When Zac Meyers and his partner started contemplating a place to call to home, they did so thinking they could bank on government support.
Key points:
- HomeBuilder grants were launched in 2020 to generate building activity
- About 1,400 applicants in SA have not yet been approved
- A committee heard hundreds may miss a looming deadline
Enticed by HomeBuilder grants of up to $25,000 — announced under the previous federal government in 2020 as an economic stimulus — they began building a townhouse in Adelaide’s west.
“We signed in November of 2020, and construction started about mid-2021,” Mr Meyers said.
“It was definitely a contributing factor with the build.
“It allowed us to give us some confidence to go ahead and buy something new that we knew was going to last us for a while.”

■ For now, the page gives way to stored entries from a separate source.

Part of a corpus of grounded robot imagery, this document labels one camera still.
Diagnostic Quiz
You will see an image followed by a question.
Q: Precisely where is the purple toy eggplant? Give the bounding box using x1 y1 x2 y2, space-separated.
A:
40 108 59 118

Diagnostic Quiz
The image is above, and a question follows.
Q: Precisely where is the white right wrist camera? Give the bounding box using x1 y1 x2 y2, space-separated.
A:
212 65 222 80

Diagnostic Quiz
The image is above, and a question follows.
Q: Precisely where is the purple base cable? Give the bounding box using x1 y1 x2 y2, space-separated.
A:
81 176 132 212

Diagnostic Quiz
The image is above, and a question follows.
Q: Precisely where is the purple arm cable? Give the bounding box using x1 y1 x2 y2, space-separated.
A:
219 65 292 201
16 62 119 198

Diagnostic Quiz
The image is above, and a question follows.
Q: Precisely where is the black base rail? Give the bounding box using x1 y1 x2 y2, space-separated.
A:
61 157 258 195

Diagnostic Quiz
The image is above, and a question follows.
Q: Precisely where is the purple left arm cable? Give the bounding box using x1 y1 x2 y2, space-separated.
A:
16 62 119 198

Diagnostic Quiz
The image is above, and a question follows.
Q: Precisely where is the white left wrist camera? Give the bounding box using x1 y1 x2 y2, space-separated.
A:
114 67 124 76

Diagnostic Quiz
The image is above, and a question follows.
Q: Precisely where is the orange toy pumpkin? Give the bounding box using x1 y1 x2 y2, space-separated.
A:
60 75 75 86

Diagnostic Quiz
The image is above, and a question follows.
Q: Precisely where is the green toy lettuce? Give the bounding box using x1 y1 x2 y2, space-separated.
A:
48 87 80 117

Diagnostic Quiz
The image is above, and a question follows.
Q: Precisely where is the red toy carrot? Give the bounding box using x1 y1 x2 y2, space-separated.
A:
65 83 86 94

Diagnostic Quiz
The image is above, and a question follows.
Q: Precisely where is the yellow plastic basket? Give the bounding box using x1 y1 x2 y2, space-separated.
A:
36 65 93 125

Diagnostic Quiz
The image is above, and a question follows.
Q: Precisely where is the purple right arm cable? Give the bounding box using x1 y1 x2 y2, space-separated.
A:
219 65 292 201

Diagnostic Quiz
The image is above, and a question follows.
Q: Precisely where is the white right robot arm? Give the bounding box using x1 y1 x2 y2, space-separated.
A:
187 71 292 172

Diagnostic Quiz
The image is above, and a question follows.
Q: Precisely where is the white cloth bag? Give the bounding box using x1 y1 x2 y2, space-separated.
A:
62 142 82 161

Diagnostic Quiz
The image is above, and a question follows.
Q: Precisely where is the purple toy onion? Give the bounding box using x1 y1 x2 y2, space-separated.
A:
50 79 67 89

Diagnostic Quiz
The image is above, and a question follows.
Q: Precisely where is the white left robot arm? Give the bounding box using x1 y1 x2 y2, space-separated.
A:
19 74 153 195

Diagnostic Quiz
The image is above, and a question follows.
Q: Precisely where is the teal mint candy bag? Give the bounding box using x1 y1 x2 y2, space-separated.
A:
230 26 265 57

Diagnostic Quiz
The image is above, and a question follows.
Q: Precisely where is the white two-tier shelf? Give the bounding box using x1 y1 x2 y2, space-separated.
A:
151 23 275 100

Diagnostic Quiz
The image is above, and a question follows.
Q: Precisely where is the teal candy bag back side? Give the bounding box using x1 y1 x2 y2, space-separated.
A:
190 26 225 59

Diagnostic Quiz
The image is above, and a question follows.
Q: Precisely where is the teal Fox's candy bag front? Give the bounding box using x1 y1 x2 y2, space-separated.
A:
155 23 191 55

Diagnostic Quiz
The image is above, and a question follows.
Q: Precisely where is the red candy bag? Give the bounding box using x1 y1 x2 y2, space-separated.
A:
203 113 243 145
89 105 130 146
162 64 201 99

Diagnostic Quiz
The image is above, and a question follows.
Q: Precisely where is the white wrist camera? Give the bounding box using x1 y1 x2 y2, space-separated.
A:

But that confidence is now evaporating for Mr Meyers, who is among hundreds of homebuyers in South Australia who now run the risk of missing out entirely.
A South Australian parliamentary committee on Monday heard there are as many as 1,400 people in the state who have applied for the grants but — for reasons including construction delays — may miss the April 30 deadline to submit key paperwork to Revenue SA.
“For approximately 600 of those, we’ve been provided the building contract and some other relevant information but we haven’t received the documentation to finalise the grant, whether it’s a renovation, a new build or an off-the-plan,” Revenue SA’s commissioner of state taxation, Julie Holmes, told the committee.
“[But] we have about 800 where we are needing a lot more information.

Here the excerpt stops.